▸ Problem to solve:
From the first line to the last, transcribe the data exactly.

*-*-*

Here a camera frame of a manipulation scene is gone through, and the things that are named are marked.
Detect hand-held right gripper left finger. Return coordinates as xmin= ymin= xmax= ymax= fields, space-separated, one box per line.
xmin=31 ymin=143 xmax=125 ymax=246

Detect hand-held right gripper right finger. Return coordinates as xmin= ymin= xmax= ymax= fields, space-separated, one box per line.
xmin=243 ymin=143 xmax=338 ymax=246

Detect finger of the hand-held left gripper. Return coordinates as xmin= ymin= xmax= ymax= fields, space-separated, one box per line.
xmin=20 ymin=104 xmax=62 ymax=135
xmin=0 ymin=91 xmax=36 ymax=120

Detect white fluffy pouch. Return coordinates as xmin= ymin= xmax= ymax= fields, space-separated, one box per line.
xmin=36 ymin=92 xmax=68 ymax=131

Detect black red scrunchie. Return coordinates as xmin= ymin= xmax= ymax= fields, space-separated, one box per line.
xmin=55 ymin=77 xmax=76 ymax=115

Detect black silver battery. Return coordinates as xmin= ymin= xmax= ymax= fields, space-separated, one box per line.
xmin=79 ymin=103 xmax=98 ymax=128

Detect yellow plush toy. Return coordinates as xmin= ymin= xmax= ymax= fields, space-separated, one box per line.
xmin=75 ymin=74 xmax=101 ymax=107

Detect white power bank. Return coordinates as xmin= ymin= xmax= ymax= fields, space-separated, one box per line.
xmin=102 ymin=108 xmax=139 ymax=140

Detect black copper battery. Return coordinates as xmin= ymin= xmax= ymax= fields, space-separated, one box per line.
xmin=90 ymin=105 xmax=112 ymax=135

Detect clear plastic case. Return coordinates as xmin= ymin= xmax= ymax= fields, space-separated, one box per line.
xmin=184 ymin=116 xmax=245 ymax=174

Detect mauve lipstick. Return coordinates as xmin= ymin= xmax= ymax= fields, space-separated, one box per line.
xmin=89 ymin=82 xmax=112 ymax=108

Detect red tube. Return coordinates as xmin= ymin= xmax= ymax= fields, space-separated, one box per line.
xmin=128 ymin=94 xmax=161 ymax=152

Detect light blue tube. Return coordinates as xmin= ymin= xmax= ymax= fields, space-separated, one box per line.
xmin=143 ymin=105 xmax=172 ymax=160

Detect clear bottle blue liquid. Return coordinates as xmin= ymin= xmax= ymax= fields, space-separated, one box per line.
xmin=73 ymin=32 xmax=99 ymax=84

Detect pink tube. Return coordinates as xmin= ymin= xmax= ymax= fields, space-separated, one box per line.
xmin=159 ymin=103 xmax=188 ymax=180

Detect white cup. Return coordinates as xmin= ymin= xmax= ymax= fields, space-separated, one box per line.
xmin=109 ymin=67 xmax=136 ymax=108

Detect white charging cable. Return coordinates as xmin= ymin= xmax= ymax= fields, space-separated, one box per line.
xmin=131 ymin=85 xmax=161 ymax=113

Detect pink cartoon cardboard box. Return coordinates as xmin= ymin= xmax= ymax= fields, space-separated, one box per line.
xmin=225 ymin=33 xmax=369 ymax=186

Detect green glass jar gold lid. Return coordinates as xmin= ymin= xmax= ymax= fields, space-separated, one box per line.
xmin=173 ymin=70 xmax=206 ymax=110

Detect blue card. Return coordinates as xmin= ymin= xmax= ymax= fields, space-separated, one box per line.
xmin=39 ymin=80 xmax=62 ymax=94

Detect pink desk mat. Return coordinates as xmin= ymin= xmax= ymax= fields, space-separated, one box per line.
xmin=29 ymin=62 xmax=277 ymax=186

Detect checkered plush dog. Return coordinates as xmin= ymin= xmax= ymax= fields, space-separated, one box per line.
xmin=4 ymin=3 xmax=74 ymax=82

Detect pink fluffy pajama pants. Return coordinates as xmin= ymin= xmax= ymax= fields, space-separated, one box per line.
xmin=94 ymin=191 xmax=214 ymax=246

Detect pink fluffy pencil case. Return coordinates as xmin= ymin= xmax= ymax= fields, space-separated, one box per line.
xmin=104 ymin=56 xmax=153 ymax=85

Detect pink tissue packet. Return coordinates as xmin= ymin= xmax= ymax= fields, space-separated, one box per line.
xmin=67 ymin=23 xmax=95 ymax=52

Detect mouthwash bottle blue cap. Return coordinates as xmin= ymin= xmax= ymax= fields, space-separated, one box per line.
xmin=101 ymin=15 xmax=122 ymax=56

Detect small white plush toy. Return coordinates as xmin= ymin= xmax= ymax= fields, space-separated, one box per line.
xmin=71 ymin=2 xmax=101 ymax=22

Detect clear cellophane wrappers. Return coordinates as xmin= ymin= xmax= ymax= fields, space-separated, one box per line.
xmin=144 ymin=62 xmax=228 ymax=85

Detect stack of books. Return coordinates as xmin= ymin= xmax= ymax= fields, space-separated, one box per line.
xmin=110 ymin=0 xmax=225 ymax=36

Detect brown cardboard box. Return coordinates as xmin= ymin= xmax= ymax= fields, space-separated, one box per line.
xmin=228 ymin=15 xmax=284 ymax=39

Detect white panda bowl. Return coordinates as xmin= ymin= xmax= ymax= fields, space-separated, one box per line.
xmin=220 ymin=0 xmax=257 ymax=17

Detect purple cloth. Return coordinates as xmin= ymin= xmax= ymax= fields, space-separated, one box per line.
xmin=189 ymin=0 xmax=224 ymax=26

*-*-*

▸ Response:
Here a camera frame of a manipulation scene is gone through, and the things that are named are marked.
Detect hand-held right gripper left finger. Return coordinates as xmin= ymin= xmax= ymax= fields, space-separated, one box per line.
xmin=31 ymin=143 xmax=125 ymax=246

Detect hand-held right gripper right finger. Return coordinates as xmin= ymin= xmax= ymax= fields, space-separated, one box per line.
xmin=243 ymin=143 xmax=338 ymax=246

Detect finger of the hand-held left gripper. Return coordinates as xmin= ymin= xmax= ymax= fields, space-separated, one box per line.
xmin=20 ymin=104 xmax=62 ymax=135
xmin=0 ymin=91 xmax=36 ymax=120

Detect white fluffy pouch. Return coordinates as xmin= ymin= xmax= ymax= fields, space-separated, one box per line.
xmin=36 ymin=92 xmax=68 ymax=131

Detect black red scrunchie. Return coordinates as xmin= ymin= xmax= ymax= fields, space-separated, one box per line.
xmin=55 ymin=77 xmax=76 ymax=115

Detect black silver battery. Return coordinates as xmin= ymin= xmax= ymax= fields, space-separated, one box per line.
xmin=79 ymin=103 xmax=98 ymax=128

Detect yellow plush toy. Return coordinates as xmin= ymin= xmax= ymax= fields, space-separated, one box per line.
xmin=75 ymin=74 xmax=101 ymax=107

Detect white power bank. Return coordinates as xmin= ymin= xmax= ymax= fields, space-separated, one box per line.
xmin=102 ymin=108 xmax=139 ymax=140

Detect black copper battery. Return coordinates as xmin= ymin= xmax= ymax= fields, space-separated, one box per line.
xmin=90 ymin=105 xmax=112 ymax=135

Detect clear plastic case. Return coordinates as xmin= ymin= xmax= ymax= fields, space-separated, one box per line.
xmin=184 ymin=116 xmax=245 ymax=174

Detect mauve lipstick. Return coordinates as xmin= ymin= xmax= ymax= fields, space-separated, one box per line.
xmin=89 ymin=82 xmax=112 ymax=108

Detect red tube. Return coordinates as xmin= ymin= xmax= ymax= fields, space-separated, one box per line.
xmin=128 ymin=94 xmax=161 ymax=152

Detect light blue tube. Return coordinates as xmin= ymin= xmax= ymax= fields, space-separated, one box per line.
xmin=143 ymin=105 xmax=172 ymax=160

Detect clear bottle blue liquid. Return coordinates as xmin= ymin= xmax= ymax= fields, space-separated, one box per line.
xmin=73 ymin=32 xmax=99 ymax=84

Detect pink tube. Return coordinates as xmin= ymin= xmax= ymax= fields, space-separated, one box per line.
xmin=159 ymin=103 xmax=188 ymax=180

Detect white cup. Return coordinates as xmin= ymin= xmax= ymax= fields, space-separated, one box per line.
xmin=109 ymin=67 xmax=136 ymax=108

Detect white charging cable. Return coordinates as xmin= ymin= xmax= ymax= fields, space-separated, one box per line.
xmin=131 ymin=85 xmax=161 ymax=113

Detect pink cartoon cardboard box. Return coordinates as xmin= ymin= xmax= ymax= fields, space-separated, one box per line.
xmin=225 ymin=33 xmax=369 ymax=186

Detect green glass jar gold lid. Return coordinates as xmin= ymin= xmax= ymax= fields, space-separated, one box per line.
xmin=173 ymin=70 xmax=206 ymax=110

Detect blue card. Return coordinates as xmin= ymin= xmax= ymax= fields, space-separated, one box per line.
xmin=39 ymin=80 xmax=62 ymax=94

Detect pink desk mat. Return coordinates as xmin= ymin= xmax= ymax= fields, space-separated, one box per line.
xmin=29 ymin=62 xmax=277 ymax=186

Detect checkered plush dog. Return coordinates as xmin= ymin= xmax= ymax= fields, space-separated, one box per line.
xmin=4 ymin=3 xmax=74 ymax=82

Detect pink fluffy pajama pants. Return coordinates as xmin= ymin= xmax= ymax= fields, space-separated, one box per line.
xmin=94 ymin=191 xmax=214 ymax=246

Detect pink fluffy pencil case. Return coordinates as xmin= ymin= xmax= ymax= fields, space-separated, one box per line.
xmin=104 ymin=56 xmax=153 ymax=85

Detect pink tissue packet. Return coordinates as xmin= ymin= xmax= ymax= fields, space-separated, one box per line.
xmin=67 ymin=23 xmax=95 ymax=52

Detect mouthwash bottle blue cap. Return coordinates as xmin= ymin= xmax= ymax= fields, space-separated, one box per line.
xmin=101 ymin=15 xmax=122 ymax=56

Detect small white plush toy. Return coordinates as xmin= ymin= xmax= ymax= fields, space-separated, one box per line.
xmin=71 ymin=2 xmax=101 ymax=22

Detect clear cellophane wrappers. Return coordinates as xmin= ymin= xmax= ymax= fields, space-separated, one box per line.
xmin=144 ymin=62 xmax=228 ymax=85

Detect stack of books. Return coordinates as xmin= ymin= xmax= ymax= fields, space-separated, one box per line.
xmin=110 ymin=0 xmax=225 ymax=36

Detect brown cardboard box. Return coordinates as xmin= ymin= xmax= ymax= fields, space-separated, one box per line.
xmin=228 ymin=15 xmax=284 ymax=39

Detect white panda bowl. Return coordinates as xmin= ymin= xmax= ymax= fields, space-separated, one box per line.
xmin=220 ymin=0 xmax=257 ymax=17

Detect purple cloth. Return coordinates as xmin= ymin= xmax= ymax= fields, space-separated, one box per line.
xmin=189 ymin=0 xmax=224 ymax=26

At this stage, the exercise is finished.